*What is required*
Look through the entries for the string "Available" and copy every line where it shows up.

*Supplied data*
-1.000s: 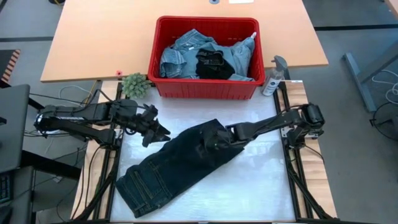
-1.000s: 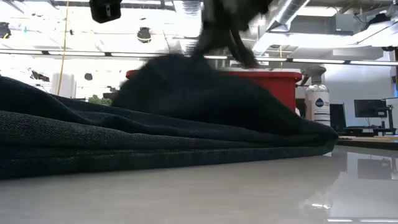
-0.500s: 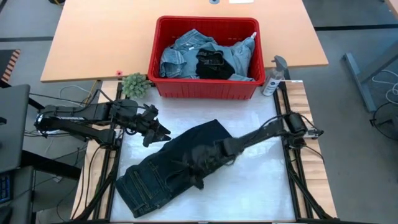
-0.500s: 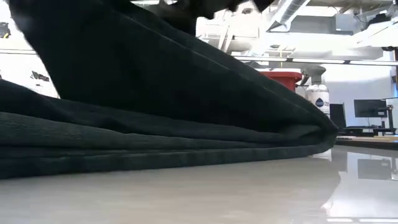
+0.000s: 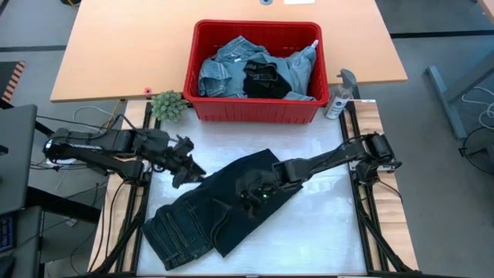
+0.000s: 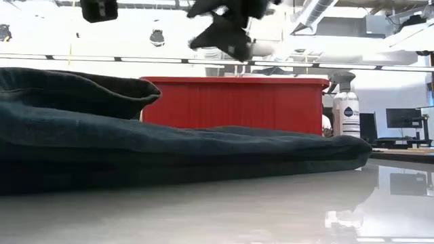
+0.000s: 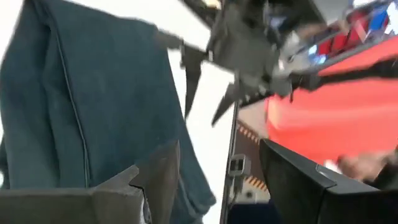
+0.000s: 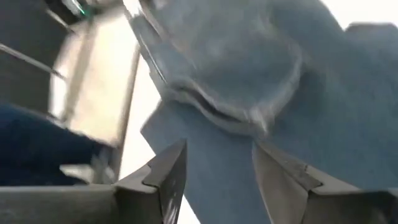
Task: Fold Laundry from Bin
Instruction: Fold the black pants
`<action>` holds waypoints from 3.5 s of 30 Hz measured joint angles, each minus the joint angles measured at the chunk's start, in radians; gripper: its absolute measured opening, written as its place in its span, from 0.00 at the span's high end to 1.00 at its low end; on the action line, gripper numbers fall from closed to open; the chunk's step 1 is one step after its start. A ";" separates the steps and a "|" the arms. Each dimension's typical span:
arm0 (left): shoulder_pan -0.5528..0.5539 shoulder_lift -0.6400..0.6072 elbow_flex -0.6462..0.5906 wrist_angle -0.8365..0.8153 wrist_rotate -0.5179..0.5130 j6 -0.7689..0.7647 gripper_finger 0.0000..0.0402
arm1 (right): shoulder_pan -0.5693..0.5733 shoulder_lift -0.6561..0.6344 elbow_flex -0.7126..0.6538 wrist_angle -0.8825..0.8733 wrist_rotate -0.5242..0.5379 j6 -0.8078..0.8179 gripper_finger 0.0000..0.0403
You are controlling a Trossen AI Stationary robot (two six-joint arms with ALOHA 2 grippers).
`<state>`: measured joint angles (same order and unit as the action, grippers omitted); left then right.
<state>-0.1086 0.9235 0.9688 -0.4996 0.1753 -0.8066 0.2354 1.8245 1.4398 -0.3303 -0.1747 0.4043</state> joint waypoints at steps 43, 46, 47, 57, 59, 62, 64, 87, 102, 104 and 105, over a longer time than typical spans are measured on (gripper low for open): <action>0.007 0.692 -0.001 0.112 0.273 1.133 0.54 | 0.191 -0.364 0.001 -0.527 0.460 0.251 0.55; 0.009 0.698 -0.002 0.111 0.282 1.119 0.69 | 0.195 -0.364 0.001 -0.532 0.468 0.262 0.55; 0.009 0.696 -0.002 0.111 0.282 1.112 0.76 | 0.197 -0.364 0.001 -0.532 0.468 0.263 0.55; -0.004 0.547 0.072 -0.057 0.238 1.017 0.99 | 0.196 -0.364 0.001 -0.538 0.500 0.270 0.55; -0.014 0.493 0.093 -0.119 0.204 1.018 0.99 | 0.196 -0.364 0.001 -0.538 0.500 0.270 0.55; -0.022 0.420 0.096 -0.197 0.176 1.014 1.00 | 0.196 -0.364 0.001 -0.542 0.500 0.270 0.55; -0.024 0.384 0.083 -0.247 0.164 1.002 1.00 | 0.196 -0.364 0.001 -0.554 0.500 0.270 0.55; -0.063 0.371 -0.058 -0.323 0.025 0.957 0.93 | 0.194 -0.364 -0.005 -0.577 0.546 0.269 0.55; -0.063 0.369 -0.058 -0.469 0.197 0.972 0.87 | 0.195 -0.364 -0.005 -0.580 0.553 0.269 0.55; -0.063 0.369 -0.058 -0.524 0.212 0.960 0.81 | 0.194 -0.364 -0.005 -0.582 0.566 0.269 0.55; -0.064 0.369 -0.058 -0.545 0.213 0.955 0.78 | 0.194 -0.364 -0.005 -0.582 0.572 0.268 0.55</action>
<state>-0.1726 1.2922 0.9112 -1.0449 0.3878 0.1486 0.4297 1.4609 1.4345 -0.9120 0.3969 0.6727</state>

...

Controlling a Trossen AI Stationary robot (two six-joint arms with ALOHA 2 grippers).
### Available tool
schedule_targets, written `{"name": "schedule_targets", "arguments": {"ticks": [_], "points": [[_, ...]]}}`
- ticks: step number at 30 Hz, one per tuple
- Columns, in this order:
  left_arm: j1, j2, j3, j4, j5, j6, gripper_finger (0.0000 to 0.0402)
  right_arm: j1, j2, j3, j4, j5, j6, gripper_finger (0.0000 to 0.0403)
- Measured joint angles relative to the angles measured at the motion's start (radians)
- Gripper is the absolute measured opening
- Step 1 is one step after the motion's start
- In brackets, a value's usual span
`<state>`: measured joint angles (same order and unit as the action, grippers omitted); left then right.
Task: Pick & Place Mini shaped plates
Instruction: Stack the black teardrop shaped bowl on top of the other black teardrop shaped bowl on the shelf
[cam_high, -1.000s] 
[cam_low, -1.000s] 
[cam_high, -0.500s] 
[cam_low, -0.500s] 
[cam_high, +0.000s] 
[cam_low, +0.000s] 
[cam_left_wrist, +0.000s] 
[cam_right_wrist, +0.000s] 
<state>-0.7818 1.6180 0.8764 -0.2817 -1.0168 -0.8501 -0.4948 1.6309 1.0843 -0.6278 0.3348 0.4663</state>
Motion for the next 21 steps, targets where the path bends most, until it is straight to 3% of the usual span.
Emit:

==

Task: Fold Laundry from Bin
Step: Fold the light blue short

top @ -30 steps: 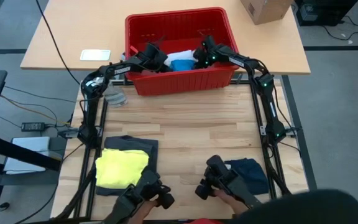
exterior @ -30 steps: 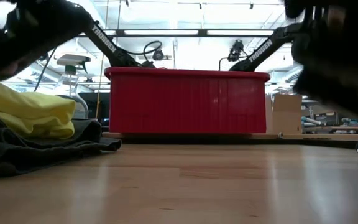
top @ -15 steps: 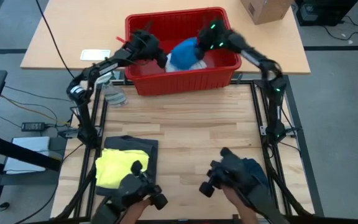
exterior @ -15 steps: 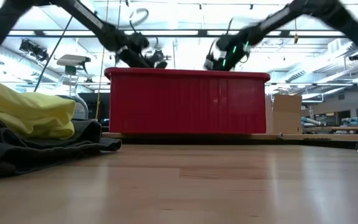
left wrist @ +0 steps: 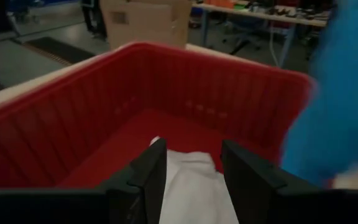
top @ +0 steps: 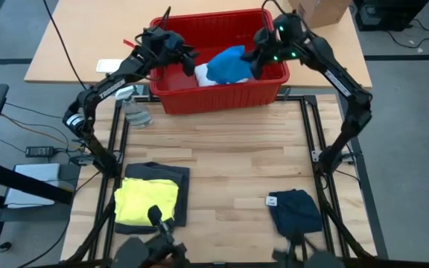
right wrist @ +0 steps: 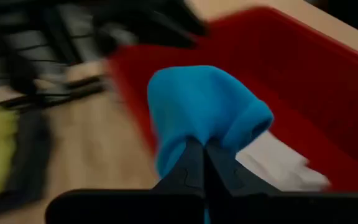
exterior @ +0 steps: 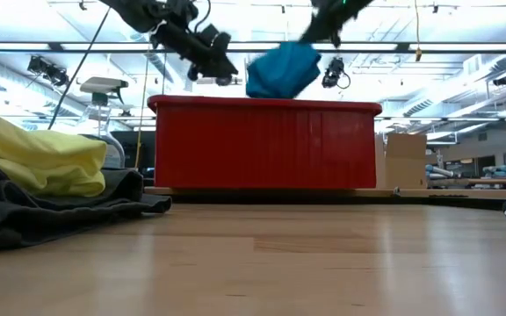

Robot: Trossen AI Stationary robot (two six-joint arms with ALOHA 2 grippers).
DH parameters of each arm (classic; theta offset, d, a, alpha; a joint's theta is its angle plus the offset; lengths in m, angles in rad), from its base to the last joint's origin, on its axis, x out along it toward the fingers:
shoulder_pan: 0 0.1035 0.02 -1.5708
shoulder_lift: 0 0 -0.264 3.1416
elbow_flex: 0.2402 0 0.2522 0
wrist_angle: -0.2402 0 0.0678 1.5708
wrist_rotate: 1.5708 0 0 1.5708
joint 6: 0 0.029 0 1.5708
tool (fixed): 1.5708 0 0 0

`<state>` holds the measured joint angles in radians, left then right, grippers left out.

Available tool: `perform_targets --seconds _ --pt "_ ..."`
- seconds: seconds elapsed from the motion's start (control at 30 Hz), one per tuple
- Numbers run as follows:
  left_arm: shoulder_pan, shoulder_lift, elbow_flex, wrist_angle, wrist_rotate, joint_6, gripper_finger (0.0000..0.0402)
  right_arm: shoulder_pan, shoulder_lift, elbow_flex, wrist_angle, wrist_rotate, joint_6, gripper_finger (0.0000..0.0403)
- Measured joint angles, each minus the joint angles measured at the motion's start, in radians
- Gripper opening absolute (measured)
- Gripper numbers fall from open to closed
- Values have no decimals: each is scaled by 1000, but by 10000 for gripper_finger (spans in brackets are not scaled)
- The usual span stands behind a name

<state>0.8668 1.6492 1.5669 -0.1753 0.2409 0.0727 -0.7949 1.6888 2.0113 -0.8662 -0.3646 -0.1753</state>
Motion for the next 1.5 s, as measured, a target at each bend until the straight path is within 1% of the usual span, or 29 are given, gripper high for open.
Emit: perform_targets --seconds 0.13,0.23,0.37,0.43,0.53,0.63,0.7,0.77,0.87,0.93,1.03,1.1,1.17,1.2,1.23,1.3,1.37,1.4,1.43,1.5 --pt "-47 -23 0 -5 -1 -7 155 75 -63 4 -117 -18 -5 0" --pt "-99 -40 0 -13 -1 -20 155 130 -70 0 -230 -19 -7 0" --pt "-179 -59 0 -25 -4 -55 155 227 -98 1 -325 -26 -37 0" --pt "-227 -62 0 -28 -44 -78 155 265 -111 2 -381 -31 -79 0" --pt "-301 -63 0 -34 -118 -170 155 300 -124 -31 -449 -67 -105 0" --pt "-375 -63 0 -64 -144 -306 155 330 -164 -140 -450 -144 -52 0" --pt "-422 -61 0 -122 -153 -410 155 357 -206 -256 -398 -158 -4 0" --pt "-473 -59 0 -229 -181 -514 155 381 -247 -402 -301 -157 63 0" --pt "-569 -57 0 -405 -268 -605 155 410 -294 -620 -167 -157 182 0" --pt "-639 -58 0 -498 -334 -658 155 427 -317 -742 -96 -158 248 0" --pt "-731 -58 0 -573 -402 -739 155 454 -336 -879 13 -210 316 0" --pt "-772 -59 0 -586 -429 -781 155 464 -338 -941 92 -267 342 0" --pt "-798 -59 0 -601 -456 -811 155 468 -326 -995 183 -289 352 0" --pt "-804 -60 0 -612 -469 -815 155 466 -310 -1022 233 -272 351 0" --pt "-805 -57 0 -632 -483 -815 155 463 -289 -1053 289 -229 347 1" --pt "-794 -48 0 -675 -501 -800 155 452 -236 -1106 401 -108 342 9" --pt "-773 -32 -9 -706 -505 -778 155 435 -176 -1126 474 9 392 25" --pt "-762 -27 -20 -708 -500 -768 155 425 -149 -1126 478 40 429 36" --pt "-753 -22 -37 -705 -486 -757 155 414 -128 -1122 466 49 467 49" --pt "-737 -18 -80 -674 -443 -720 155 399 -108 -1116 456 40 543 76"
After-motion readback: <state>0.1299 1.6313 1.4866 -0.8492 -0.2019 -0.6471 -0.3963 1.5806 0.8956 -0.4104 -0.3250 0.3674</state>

*Answer to the exercise*
### Available tool
Available tool: `perform_targets --seconds _ --pt "_ ..."`

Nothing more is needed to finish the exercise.